報道発表




独立行政法人情報通信研究機構(以下NICT。理事長: 長尾 真)は、目に安全な波長2ミクロンで発光するレーザーダイオード(LD)励起伝導冷却型レーザで、世界最高のパルスレーザ出力460ミリジュール(mJ)を達成しました。
1.4ミクロンより長い波長で発光するレーザは、人間の目に影響をおよぼすことなく、地球を取り巻く大気計測を、人工衛星から行うには最適な光源と考えられています。


<背景>
 衛星からのライダー観測は、地球規模でのエアロゾル(注1.)、風、水蒸気、二酸化炭素等の高度分布が得られることから、気象予報や地球環境観測の分野で注目されています。衛星搭載ライダー(注2.)では、衛星から地球に向けてレーザ光を送信するため目に対する安全性の確保が必要になります。目に対する安全性が高い1.4ミクロンより長い波長で発振(光)するレーザが、衛星搭載ライダーに理想的なレーザであると考えられており、このようなレーザが"アイセーフ"なレーザと呼ばれています。特に、効率が高く液体冷却を必要としないLD励起のアイセーフな伝導冷却型レーザは衛星搭載に適しており、さらに人工衛星を利用した観測でも十分な信号を得られる高出力レーザの開発が望まれています。NICTでは衛星からの風観測を目指し、2ミクロンで発振するアイセーフなレーザの研究開発を進めてきました。

<今回の成果>
アイセーフな伝導冷却型レーザの高出力化には、温度があがらないよう効率良くレーザ結晶から熱を抜きながらレーザ結晶に励起用のLDからの光を集めることが必要です。今回の開発ではTm,Ho:YLF(LiYF4 リチウム・イットリウム・フロライド)製(発振波長2.05ミクロン)のレーザ用結晶から銅製のヒートシンクにインジウムを介して熱を運び、一方で、十分に励起光を集中することに成功しました。500mJ近い高出力を達成するために、レーザ装置を発振器、前段アンプ、後段アンプの3段構造にし、460mJの高出力パルスレーザ光(パルス幅650ナノ秒(1秒/10億))を繰り返し周波数10Hzで実現しました。従来のこのタイプのレーザの最高出力はNASA(アメリカ航空宇宙局)が達成した約100mJでした。今回の開発実験は米国コヒーレントテクノロジー社、NEC、浜松ホトニクスとの協力の下で行われました。

<今後>
今回の技術開発は、人工衛星からの風観測を行う衛星搭載ライダー開発に応用することができます(概念図を下記に示す)。

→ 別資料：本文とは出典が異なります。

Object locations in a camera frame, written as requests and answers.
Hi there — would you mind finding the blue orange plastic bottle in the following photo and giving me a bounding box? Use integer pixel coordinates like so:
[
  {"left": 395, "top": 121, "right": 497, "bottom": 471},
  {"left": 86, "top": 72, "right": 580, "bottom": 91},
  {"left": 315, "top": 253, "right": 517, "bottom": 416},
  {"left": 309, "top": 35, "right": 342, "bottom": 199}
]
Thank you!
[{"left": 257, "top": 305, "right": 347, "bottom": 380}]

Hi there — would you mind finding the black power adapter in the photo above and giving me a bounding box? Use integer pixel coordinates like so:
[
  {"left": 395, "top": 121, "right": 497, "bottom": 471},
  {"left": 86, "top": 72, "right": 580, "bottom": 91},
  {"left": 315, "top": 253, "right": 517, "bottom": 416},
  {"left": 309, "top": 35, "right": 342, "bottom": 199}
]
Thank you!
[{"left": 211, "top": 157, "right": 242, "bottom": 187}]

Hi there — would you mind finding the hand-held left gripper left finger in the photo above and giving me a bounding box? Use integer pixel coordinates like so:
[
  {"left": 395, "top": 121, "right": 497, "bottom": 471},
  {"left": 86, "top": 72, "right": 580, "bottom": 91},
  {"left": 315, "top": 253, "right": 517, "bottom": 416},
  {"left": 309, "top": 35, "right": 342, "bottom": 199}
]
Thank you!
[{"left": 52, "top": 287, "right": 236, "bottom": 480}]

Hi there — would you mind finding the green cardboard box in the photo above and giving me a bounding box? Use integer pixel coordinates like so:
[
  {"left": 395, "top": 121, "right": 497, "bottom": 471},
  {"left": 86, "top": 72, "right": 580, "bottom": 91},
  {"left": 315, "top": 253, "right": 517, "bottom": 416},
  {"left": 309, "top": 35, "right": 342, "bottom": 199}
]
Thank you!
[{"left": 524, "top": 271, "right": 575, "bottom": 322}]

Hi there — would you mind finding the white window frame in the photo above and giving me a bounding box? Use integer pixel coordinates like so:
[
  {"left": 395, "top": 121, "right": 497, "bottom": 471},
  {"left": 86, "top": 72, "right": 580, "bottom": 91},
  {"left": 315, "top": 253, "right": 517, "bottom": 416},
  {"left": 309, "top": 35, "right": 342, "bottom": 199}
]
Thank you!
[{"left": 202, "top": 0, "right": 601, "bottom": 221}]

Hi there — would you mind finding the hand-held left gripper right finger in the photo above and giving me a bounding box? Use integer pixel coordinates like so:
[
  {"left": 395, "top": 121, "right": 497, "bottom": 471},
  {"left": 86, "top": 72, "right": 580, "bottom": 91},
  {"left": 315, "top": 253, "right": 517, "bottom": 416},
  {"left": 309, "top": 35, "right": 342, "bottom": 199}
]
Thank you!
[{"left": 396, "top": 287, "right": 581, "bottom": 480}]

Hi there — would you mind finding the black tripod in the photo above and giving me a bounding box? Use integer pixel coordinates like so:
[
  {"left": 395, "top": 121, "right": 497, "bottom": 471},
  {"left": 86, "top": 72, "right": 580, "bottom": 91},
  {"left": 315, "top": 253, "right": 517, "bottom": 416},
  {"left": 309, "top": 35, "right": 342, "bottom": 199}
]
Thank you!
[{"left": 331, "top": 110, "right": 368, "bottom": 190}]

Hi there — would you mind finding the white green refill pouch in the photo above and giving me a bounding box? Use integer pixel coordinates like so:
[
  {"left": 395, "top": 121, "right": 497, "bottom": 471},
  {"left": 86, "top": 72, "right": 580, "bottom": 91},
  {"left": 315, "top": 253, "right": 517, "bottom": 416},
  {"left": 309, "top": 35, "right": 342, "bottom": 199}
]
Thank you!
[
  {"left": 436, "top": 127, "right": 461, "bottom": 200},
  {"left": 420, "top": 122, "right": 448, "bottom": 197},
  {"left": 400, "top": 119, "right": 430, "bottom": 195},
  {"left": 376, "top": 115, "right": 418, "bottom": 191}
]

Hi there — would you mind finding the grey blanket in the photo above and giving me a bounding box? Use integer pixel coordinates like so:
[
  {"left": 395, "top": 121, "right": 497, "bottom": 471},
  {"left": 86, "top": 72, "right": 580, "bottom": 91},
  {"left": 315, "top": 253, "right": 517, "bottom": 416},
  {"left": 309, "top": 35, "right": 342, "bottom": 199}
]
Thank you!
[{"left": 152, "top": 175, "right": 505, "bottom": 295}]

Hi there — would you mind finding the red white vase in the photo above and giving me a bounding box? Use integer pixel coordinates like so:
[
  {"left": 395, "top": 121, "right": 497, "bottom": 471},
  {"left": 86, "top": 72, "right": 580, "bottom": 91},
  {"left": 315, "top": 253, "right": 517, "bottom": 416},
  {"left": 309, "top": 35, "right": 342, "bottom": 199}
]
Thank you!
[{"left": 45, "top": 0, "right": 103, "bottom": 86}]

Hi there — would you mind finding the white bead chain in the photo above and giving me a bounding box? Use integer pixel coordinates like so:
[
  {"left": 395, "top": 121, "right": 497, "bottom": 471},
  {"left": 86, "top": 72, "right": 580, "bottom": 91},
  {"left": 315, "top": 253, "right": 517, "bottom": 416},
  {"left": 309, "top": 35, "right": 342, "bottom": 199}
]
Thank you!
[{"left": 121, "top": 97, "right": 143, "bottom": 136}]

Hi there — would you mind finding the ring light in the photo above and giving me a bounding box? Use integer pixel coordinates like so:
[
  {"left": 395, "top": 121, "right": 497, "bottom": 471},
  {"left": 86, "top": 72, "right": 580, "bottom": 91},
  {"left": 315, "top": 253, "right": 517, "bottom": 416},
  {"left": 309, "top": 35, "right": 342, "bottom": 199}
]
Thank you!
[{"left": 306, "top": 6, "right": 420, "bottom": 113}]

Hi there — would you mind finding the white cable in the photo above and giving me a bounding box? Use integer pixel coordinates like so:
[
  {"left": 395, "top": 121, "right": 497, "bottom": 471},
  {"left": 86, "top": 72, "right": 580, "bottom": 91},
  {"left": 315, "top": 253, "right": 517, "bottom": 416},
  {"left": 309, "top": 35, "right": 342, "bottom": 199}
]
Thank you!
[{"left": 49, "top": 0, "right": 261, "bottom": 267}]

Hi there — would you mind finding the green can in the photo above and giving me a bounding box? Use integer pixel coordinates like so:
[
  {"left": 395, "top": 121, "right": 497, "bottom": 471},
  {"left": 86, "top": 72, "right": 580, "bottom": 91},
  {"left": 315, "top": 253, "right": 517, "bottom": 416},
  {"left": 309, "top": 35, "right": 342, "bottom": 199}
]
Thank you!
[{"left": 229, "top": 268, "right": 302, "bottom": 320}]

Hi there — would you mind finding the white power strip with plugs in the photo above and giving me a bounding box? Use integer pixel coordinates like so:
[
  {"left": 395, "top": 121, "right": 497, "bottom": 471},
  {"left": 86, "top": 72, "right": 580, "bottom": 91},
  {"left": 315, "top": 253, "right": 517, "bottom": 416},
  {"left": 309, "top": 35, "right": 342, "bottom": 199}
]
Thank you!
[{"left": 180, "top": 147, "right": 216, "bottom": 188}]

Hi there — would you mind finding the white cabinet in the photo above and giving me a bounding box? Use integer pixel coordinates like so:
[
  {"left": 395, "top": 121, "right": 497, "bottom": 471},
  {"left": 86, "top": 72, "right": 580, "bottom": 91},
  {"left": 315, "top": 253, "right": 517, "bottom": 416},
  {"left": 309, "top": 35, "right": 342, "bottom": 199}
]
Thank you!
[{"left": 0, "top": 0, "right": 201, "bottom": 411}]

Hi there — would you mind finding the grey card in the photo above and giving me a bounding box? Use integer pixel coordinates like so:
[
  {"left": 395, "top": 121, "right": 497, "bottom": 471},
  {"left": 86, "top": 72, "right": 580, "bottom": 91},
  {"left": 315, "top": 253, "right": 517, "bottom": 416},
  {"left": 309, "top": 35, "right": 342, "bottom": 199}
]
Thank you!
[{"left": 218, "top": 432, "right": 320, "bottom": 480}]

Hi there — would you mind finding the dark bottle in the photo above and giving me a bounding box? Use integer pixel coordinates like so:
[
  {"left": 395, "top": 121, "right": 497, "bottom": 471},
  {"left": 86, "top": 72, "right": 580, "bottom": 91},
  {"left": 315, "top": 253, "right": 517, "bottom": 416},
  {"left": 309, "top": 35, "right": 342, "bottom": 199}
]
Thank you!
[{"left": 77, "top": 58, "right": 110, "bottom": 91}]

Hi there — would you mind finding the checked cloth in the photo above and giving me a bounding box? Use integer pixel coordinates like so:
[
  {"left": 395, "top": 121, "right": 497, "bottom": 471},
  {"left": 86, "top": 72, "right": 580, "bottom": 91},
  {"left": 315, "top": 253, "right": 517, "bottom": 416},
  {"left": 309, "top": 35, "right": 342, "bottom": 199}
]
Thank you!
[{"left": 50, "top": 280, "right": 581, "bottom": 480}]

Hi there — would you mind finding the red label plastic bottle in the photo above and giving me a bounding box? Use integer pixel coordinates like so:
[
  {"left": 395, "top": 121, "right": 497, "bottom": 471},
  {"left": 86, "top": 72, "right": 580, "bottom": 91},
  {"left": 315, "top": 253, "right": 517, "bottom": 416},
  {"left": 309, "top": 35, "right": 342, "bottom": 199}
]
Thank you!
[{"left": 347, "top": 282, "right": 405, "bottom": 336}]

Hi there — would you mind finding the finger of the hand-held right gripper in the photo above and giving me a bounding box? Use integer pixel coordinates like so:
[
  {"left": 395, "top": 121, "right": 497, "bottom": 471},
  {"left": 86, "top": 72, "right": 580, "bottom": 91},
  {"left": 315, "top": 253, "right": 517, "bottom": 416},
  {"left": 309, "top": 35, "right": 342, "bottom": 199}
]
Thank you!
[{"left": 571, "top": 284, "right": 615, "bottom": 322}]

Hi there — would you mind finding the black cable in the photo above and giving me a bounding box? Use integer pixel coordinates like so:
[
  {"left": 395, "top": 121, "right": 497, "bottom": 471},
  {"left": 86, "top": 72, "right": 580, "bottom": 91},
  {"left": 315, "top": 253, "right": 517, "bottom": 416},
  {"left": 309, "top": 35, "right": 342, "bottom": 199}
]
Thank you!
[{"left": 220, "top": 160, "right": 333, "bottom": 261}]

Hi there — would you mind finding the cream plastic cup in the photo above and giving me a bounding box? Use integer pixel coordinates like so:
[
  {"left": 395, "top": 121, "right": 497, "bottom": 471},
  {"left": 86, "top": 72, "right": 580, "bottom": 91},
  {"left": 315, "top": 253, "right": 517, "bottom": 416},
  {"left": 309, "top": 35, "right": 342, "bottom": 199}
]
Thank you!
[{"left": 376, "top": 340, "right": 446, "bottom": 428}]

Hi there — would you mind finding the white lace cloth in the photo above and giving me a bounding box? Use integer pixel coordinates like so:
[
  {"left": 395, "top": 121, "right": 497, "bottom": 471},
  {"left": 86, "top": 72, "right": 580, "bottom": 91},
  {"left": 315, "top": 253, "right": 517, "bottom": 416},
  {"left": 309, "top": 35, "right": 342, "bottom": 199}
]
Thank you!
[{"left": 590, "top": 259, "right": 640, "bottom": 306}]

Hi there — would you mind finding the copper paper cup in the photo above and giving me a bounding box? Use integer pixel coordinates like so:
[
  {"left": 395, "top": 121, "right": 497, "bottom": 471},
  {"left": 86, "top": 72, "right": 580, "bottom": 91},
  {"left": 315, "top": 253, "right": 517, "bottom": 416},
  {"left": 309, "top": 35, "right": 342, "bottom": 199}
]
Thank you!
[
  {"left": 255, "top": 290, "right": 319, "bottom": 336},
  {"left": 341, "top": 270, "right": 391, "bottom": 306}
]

また、本レーザの発振波長は温室効果ガスとして注目されている二酸化炭素の測定に適した波長です。このため、このレーザを使ったライダー技術により二酸化炭素排出量測定への応用が期待されます。こうした宇宙からの高精度測定技術開発は、地球温暖化抑制を目指す京都議定書の実行化にとって不可欠なものであり、引き続きこうした研究開発を遂行し、国際貢献を果たしていきます。


<問い合わせ先>
情報通信研究機構 総務部 広報室
奥山 利幸、大野 由樹子
Tel: 042−327−6923、Fax: 042−327−7587
広報室アドレス

<研究内容に関する問い合わせ先>
情報通信研究機構 電磁波計測部門
ライダーグループ
水谷耕平
Tel: 042-327-6955
Fax: 042-327-6667
E-mail: mizutani@nict.go.jp


<用語解説>

注1.エアロゾル
大気中を漂う微粒子。海塩粒子、煤煙、土埃、硫酸水溶液等。
中国の砂漠地帯からの黄砂や花粉も含まれる。

注2.ライダー
レーザ光を使うレーダの意味からレーザレーダとも言う。パルスレーザ光を大気中に送信し、エアロゾル、大気分子、雲などからの散乱光を望遠鏡で集光して受信し、その強度、スペクトルや偏光等の高度分布を測定する装置。